AKIKO FUJITA: And we should point out, doctor, that New York City Mayor Bill de Blasio is saying that New York City is going to be pausing all J&J vaccines. The city plans to reschedule 4,000 appointments in the coming days. This comes at a time when we have really started to sort of hit the stride, if you will, in getting so many Americans vaccinated, hitting a record over the weekend. What does today's news do to that in terms of the rate of vaccines that are likely to happen over the next several weeks?

ANAND SWAMINATHAN: Well, this is clearly an obstacle. And we've hit a number of obstacles now with J&J. First was the issue with manufacturing. And now we're hitting this second issue. The fact that J&J vaccine is a small percentage of our overall vaccine push is beneficial. So I think that the other vaccines will be able to take up that spot. We'll be able to get back on track. But it's going to be a little bit of a blip. These kind of obstacles were inevitable. When we're trying to vaccinate this many people in a short period of time, obstacles were going to pop up.

It's going to be a matter of how we respond to those obstacles over the next couple of weeks. Can we ramp up production more of the mRNA vaccines? Can we really replace those appointments? Even better, can we just tell people, just come in anyway and we will get you one of the mRNA vaccines on the appointment that you already have, which I know in New York City, they've been trying to do. So these are the kind of things that we need to see how we adapt, how we really flex to these situations that are popping up now.

ZACK GUZMAN: And doctor, lastly, I mean, we were talking about some critics looking at the US and saying that they were stockpiling these vaccines. There are multiple requests to get out AstraZeneca-- it hasn't been approved here-- and also the Johnson & Johnson vaccines as well to some other countries, trying to improve their own standing right now in this pandemic, because we see cases globally start to tick back up.

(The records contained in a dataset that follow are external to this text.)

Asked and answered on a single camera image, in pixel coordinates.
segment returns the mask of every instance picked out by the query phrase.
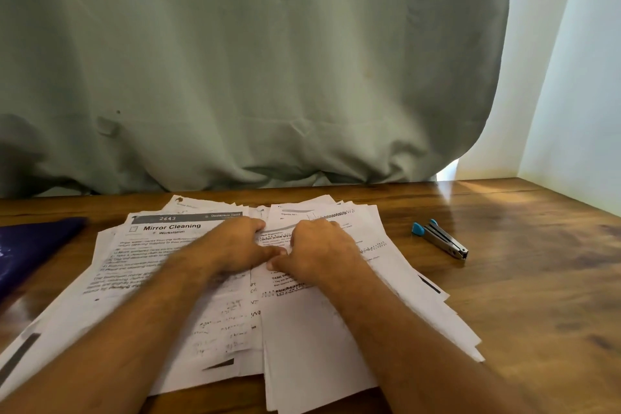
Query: person's left arm
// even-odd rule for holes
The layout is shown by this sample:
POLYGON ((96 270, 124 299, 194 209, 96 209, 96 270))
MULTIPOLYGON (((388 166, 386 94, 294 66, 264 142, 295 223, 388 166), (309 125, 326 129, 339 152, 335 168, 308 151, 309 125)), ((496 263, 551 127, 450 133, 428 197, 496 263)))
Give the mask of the person's left arm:
POLYGON ((0 403, 10 413, 136 413, 206 285, 284 253, 261 247, 265 222, 226 220, 171 254, 127 301, 0 403))

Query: bare skin
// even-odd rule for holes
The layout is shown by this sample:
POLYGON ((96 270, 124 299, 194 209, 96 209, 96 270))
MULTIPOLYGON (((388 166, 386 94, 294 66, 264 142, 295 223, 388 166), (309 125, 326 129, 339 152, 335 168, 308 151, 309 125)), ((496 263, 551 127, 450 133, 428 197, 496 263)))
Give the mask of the bare skin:
POLYGON ((290 255, 254 243, 264 225, 233 218, 172 254, 123 305, 1 402, 0 411, 138 412, 209 281, 269 260, 268 267, 318 286, 330 299, 394 413, 534 412, 516 391, 413 314, 337 223, 300 222, 290 255))

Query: person's right arm
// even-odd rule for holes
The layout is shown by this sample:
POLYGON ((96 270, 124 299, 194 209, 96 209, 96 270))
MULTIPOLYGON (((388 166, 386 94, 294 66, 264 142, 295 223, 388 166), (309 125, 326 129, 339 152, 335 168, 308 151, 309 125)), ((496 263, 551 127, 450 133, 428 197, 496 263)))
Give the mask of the person's right arm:
POLYGON ((316 285, 342 316, 395 414, 534 413, 507 383, 413 313, 338 223, 302 221, 268 268, 316 285))

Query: person's left hand
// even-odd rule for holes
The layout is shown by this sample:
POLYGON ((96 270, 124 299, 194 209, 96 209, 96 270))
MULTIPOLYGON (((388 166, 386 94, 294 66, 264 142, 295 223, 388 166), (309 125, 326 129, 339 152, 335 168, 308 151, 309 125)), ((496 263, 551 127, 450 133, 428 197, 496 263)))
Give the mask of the person's left hand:
POLYGON ((214 259, 220 272, 252 269, 287 251, 275 245, 258 245, 255 233, 265 227, 257 218, 229 218, 184 248, 196 259, 214 259))

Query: green curtain
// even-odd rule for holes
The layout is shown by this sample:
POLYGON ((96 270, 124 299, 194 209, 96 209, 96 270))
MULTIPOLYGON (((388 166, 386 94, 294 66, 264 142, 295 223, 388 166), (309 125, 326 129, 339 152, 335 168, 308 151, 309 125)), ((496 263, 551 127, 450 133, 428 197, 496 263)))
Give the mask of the green curtain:
POLYGON ((0 195, 424 180, 477 140, 508 0, 0 0, 0 195))

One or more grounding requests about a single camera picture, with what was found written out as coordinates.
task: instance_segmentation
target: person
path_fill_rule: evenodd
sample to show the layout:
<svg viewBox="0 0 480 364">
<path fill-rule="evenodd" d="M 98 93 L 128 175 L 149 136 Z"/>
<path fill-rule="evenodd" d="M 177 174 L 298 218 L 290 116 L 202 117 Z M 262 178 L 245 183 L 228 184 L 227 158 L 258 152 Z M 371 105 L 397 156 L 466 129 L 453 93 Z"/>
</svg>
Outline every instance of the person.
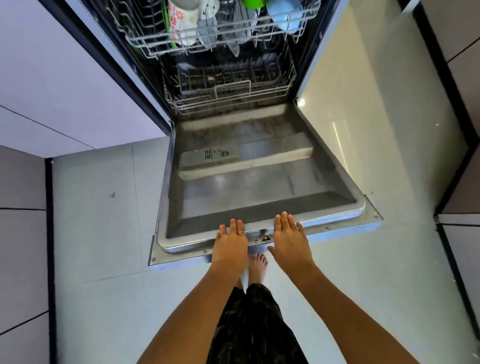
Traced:
<svg viewBox="0 0 480 364">
<path fill-rule="evenodd" d="M 229 234 L 220 225 L 207 273 L 166 320 L 138 364 L 307 363 L 271 292 L 262 285 L 265 255 L 247 255 L 247 245 L 241 220 L 230 221 Z M 274 246 L 268 250 L 325 322 L 348 364 L 417 363 L 315 265 L 305 230 L 292 215 L 275 217 Z M 247 266 L 244 293 L 240 276 Z"/>
</svg>

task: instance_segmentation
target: patterned pants
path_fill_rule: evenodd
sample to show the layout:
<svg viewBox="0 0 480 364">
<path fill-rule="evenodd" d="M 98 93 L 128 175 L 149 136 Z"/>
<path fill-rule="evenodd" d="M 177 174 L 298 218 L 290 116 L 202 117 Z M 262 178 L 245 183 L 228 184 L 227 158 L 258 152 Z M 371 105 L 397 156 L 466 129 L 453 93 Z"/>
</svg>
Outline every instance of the patterned pants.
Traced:
<svg viewBox="0 0 480 364">
<path fill-rule="evenodd" d="M 235 287 L 215 330 L 207 364 L 308 363 L 263 284 Z"/>
</svg>

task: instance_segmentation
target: person's left hand
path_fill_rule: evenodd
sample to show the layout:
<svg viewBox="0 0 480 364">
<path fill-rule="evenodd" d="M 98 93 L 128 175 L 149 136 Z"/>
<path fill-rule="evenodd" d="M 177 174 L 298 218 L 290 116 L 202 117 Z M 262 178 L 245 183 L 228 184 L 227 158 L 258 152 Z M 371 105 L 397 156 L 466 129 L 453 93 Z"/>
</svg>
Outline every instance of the person's left hand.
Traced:
<svg viewBox="0 0 480 364">
<path fill-rule="evenodd" d="M 218 268 L 232 279 L 238 279 L 247 267 L 248 239 L 241 220 L 230 220 L 230 234 L 225 225 L 220 225 L 212 253 L 211 268 Z"/>
</svg>

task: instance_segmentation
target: dishwasher rack
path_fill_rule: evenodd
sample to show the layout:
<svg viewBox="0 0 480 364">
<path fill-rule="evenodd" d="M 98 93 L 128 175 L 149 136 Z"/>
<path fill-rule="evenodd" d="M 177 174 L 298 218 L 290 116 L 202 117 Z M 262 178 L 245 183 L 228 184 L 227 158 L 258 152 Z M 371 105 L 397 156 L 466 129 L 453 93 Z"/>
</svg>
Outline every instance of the dishwasher rack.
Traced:
<svg viewBox="0 0 480 364">
<path fill-rule="evenodd" d="M 177 65 L 173 72 L 161 60 L 160 64 L 167 103 L 175 114 L 188 116 L 284 97 L 297 77 L 288 42 L 279 54 L 218 66 Z"/>
<path fill-rule="evenodd" d="M 239 21 L 218 22 L 216 26 L 202 26 L 197 30 L 196 42 L 191 46 L 183 46 L 173 41 L 176 39 L 192 38 L 192 29 L 185 29 L 176 33 L 169 32 L 168 0 L 105 0 L 105 7 L 113 16 L 117 29 L 125 34 L 127 42 L 143 53 L 147 58 L 156 58 L 162 54 L 188 54 L 211 50 L 218 46 L 226 46 L 237 40 L 244 39 L 238 34 L 248 32 L 249 40 L 254 45 L 259 41 L 268 41 L 273 35 L 281 34 L 286 39 L 291 37 L 293 42 L 303 35 L 308 20 L 314 18 L 321 5 L 321 0 L 300 0 L 303 9 L 285 14 L 270 16 L 265 7 L 257 10 L 254 21 L 242 16 Z M 222 19 L 234 18 L 233 0 L 220 0 L 220 17 Z M 298 23 L 295 31 L 288 31 L 289 24 Z M 209 34 L 215 39 L 208 45 L 200 43 L 199 33 Z"/>
</svg>

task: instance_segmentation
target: dishwasher
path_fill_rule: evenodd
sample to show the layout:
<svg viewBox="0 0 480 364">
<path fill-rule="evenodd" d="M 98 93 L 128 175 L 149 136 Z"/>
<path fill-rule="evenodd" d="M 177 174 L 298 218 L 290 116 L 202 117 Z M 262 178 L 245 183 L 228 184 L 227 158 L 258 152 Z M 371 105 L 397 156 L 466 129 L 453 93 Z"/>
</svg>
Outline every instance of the dishwasher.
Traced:
<svg viewBox="0 0 480 364">
<path fill-rule="evenodd" d="M 42 2 L 54 15 L 62 4 Z M 170 137 L 149 266 L 209 261 L 231 217 L 243 220 L 249 253 L 273 244 L 282 211 L 311 242 L 381 224 L 297 105 L 347 2 L 298 0 L 272 15 L 268 2 L 245 11 L 242 0 L 219 0 L 214 18 L 174 32 L 168 0 L 64 1 L 63 13 L 83 22 L 66 28 L 101 30 L 97 38 L 111 41 L 153 96 L 144 104 Z"/>
</svg>

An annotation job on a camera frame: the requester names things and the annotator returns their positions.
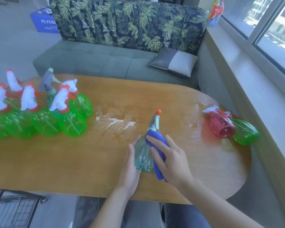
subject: tabletop
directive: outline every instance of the tabletop
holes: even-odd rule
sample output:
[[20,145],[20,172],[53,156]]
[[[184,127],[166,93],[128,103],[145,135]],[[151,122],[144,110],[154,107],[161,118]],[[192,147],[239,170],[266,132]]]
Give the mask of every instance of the tabletop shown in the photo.
[[[201,111],[218,103],[206,94],[173,84],[55,77],[61,82],[78,79],[78,90],[93,105],[87,130],[77,138],[61,133],[0,141],[1,189],[107,197],[118,181],[127,144],[146,133],[157,109],[162,110],[160,132],[186,152],[193,176],[224,199],[244,184],[251,168],[250,148],[214,136]],[[30,81],[37,86],[40,78]],[[189,203],[176,188],[146,172],[132,199]]]

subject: metal cart
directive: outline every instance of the metal cart
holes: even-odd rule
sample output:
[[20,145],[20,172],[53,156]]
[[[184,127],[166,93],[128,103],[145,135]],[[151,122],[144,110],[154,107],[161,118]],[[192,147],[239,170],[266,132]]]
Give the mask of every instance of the metal cart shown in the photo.
[[42,195],[24,191],[0,190],[0,228],[29,228]]

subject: pants
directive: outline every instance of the pants
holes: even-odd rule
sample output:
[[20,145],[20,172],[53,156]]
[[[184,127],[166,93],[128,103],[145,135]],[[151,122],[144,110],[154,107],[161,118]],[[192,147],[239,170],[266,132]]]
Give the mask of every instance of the pants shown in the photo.
[[[73,228],[90,228],[105,200],[105,198],[78,196]],[[193,205],[165,203],[164,208],[166,228],[211,228],[201,212]],[[124,219],[121,228],[125,228]]]

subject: green sofa
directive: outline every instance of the green sofa
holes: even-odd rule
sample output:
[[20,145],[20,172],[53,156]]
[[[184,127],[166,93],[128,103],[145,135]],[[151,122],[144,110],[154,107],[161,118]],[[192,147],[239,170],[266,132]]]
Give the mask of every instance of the green sofa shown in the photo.
[[206,27],[203,9],[140,0],[50,0],[62,40],[33,61],[42,76],[54,73],[112,77],[196,88],[147,66],[162,47],[194,54]]

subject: sofa seat
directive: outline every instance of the sofa seat
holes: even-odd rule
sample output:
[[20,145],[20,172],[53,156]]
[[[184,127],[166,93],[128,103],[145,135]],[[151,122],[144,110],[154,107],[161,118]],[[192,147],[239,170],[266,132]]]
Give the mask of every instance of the sofa seat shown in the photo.
[[39,76],[48,68],[54,74],[69,73],[184,85],[197,88],[195,75],[182,78],[148,66],[157,53],[108,45],[61,40],[33,61]]

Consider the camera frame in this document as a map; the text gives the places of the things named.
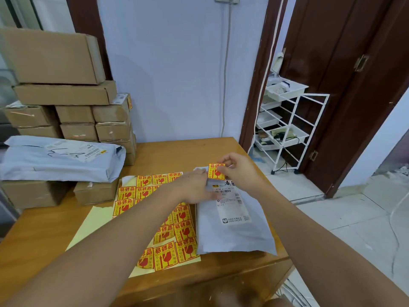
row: stack of cardboard boxes
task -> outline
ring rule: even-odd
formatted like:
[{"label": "stack of cardboard boxes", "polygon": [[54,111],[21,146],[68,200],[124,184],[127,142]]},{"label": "stack of cardboard boxes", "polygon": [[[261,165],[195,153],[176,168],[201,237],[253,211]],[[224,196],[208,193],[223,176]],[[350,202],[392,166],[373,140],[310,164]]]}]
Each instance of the stack of cardboard boxes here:
[{"label": "stack of cardboard boxes", "polygon": [[[105,80],[95,37],[4,28],[0,29],[0,44],[6,63],[20,83],[14,87],[18,101],[4,108],[10,123],[20,134],[115,143],[126,149],[124,165],[134,164],[136,138],[129,118],[130,95],[117,94],[115,81]],[[17,182],[28,183],[7,181],[3,189],[7,194],[13,193],[18,188]],[[30,182],[33,189],[36,189],[35,184],[43,185],[38,190],[45,193],[53,185],[49,181]],[[87,182],[87,185],[88,191],[95,189],[95,192],[101,188],[116,189],[112,183]],[[58,204],[61,199],[49,198],[48,206]],[[26,206],[18,208],[31,207],[30,202],[27,200]]]}]

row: white rolling cart
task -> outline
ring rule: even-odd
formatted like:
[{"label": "white rolling cart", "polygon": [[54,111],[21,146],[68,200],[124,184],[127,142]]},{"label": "white rolling cart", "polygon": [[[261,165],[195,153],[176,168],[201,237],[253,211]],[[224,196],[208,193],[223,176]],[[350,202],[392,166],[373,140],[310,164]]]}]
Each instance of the white rolling cart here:
[{"label": "white rolling cart", "polygon": [[[290,86],[294,86],[296,90],[290,90],[290,92],[286,92],[283,94],[277,94],[274,91],[276,90],[276,85],[272,85],[266,88],[265,95],[263,97],[263,101],[261,104],[260,108],[260,113],[257,118],[256,126],[258,129],[262,129],[267,135],[268,139],[271,142],[269,145],[262,145],[261,142],[262,140],[259,138],[258,135],[255,136],[255,142],[254,145],[257,146],[261,151],[263,151],[267,157],[274,163],[274,166],[271,170],[271,174],[275,174],[278,168],[278,162],[280,159],[280,156],[282,154],[283,150],[286,150],[289,155],[291,155],[294,160],[296,160],[297,165],[294,167],[286,167],[286,169],[294,169],[295,174],[299,174],[300,172],[298,171],[301,161],[303,160],[305,153],[307,151],[307,148],[311,142],[311,138],[314,135],[315,129],[318,125],[318,122],[320,121],[321,115],[324,111],[324,108],[327,104],[329,94],[309,94],[309,93],[304,93],[305,89],[308,87],[306,85],[302,85],[296,82],[292,82],[290,80],[286,80],[287,82],[290,82]],[[297,115],[295,112],[297,110],[298,104],[300,99],[306,99],[308,101],[312,101],[315,103],[318,103],[321,105],[320,112],[318,114],[318,117],[314,123],[311,123],[304,118],[300,117]],[[292,111],[284,108],[281,106],[281,103],[283,101],[289,101],[294,104],[294,108]],[[273,112],[271,109],[276,108],[276,107],[281,107],[281,109],[289,112],[291,114],[288,123],[285,123],[281,120],[281,117]],[[310,134],[307,134],[303,130],[299,129],[293,124],[293,119],[294,117],[299,118],[303,122],[307,123],[308,125],[312,126],[312,130]],[[282,140],[277,140],[274,138],[274,136],[271,134],[271,130],[266,130],[265,127],[266,125],[270,125],[270,123],[266,123],[266,121],[271,120],[272,125],[273,124],[279,124],[280,127],[273,129],[274,132],[277,132],[279,129],[282,129],[282,133],[284,133],[284,137]],[[289,129],[291,129],[293,135],[289,137]],[[304,149],[301,154],[300,159],[295,157],[289,150],[287,149],[289,146],[295,145],[295,144],[303,144]],[[267,151],[271,150],[276,150],[278,152],[277,157],[271,157],[270,154]]]}]

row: forearm
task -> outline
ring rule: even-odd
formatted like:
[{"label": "forearm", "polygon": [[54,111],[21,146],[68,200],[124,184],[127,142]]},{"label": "forearm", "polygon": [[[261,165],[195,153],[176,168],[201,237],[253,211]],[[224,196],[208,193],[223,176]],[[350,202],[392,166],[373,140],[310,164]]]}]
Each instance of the forearm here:
[{"label": "forearm", "polygon": [[261,185],[254,197],[321,307],[409,306],[391,280],[273,186]]},{"label": "forearm", "polygon": [[179,200],[174,188],[161,186],[66,251],[4,306],[109,306]]}]

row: white plastic mailer bag
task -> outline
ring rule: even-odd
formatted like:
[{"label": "white plastic mailer bag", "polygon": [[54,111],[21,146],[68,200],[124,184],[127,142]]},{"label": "white plastic mailer bag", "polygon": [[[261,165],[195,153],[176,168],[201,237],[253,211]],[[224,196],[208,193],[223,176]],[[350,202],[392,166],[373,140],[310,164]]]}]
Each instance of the white plastic mailer bag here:
[{"label": "white plastic mailer bag", "polygon": [[126,151],[116,144],[13,136],[0,164],[0,180],[112,182]]},{"label": "white plastic mailer bag", "polygon": [[197,204],[197,253],[264,251],[277,255],[276,245],[260,203],[232,181],[207,179],[207,190],[219,201]]}]

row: electrical cable
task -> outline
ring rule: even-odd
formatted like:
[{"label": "electrical cable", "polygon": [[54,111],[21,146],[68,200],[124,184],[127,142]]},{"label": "electrical cable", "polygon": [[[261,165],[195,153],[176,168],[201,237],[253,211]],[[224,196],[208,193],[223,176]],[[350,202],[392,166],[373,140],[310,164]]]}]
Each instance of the electrical cable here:
[{"label": "electrical cable", "polygon": [[[271,58],[273,55],[273,47],[274,47],[274,43],[276,41],[276,36],[277,36],[277,30],[278,30],[278,26],[279,26],[279,21],[280,21],[280,16],[281,16],[281,9],[283,8],[283,2],[284,0],[281,0],[280,3],[280,9],[279,9],[279,13],[277,15],[277,20],[276,20],[276,26],[274,28],[274,35],[273,35],[273,42],[271,44],[271,49],[270,49],[270,56],[268,58],[268,64],[267,67],[265,69],[265,73],[264,73],[264,78],[263,78],[263,84],[261,86],[264,86],[264,82],[266,80],[266,78],[268,77],[268,72],[269,72],[269,66],[270,66],[270,62],[271,62]],[[257,102],[257,111],[258,111],[258,107],[260,105],[260,100],[261,100],[261,94],[264,92],[263,88],[260,89],[260,93],[258,95],[258,102]],[[254,120],[254,135],[253,135],[253,140],[252,143],[250,144],[249,150],[247,151],[247,154],[250,152],[250,149],[253,146],[254,143],[254,138],[256,137],[256,123],[257,123],[257,117],[258,117],[258,112],[256,112],[256,119]]]},{"label": "electrical cable", "polygon": [[393,208],[391,214],[389,215],[389,225],[391,226],[391,230],[393,232],[393,234],[395,235],[395,239],[396,239],[396,249],[395,249],[395,253],[393,254],[393,259],[392,259],[392,265],[391,265],[391,273],[392,273],[392,279],[393,276],[395,275],[395,260],[396,260],[396,256],[397,253],[399,251],[400,248],[400,241],[399,238],[397,237],[397,234],[392,226],[392,217],[395,214],[396,210],[398,210],[398,208],[400,207],[400,205],[402,204],[402,202],[405,201],[405,199],[409,196],[409,192],[407,192],[407,194],[397,203],[397,205]]},{"label": "electrical cable", "polygon": [[225,57],[225,69],[223,73],[223,109],[222,109],[222,116],[223,116],[223,126],[222,126],[222,133],[220,137],[223,137],[223,133],[225,132],[225,106],[226,106],[226,77],[227,77],[227,69],[228,69],[228,56],[229,56],[229,44],[230,44],[230,29],[232,28],[232,3],[233,0],[229,0],[229,27],[228,27],[228,40],[226,44],[226,57]]}]

What do you make of that and how this actually implicates kind of the global response here, since this is all interconnected on a certain level, and how it might not set us back but it could set back the global response?

ANAND SWAMINATHAN: It might set us back. It might set back that global response, and that global response is so important. Because unless we're vaccinating everybody in the world, we're never going to control this pandemic. Now those AstraZeneca vaccines that we're sitting on, it is highly unlikely that we ever use those in the United States based on the rollout of our mRNA vaccines. We really should be finding ways to get those out. And I know that the Biden administration and the COVID task force is working on ways to get those vaccines to other places and try to figure out how to do that the best way.

But we really do have to continue to take that global perspective of how does this affect our distribution of vaccines elsewhere, and especially with that J&J, where it was supposedly, at least the best information we have, the one shot, and as that ramps up, getting that out to other places. So we do need to look at this information, find out how relevant it is, and then continue to push to get those vaccines abroad.

AKIKO FUJITA: Dr. Anand Swaminathan, emergency medicine physician, our thanks to you for providing some context, and our thanks to Yahoo Finance's Anjalee Khemlani as well.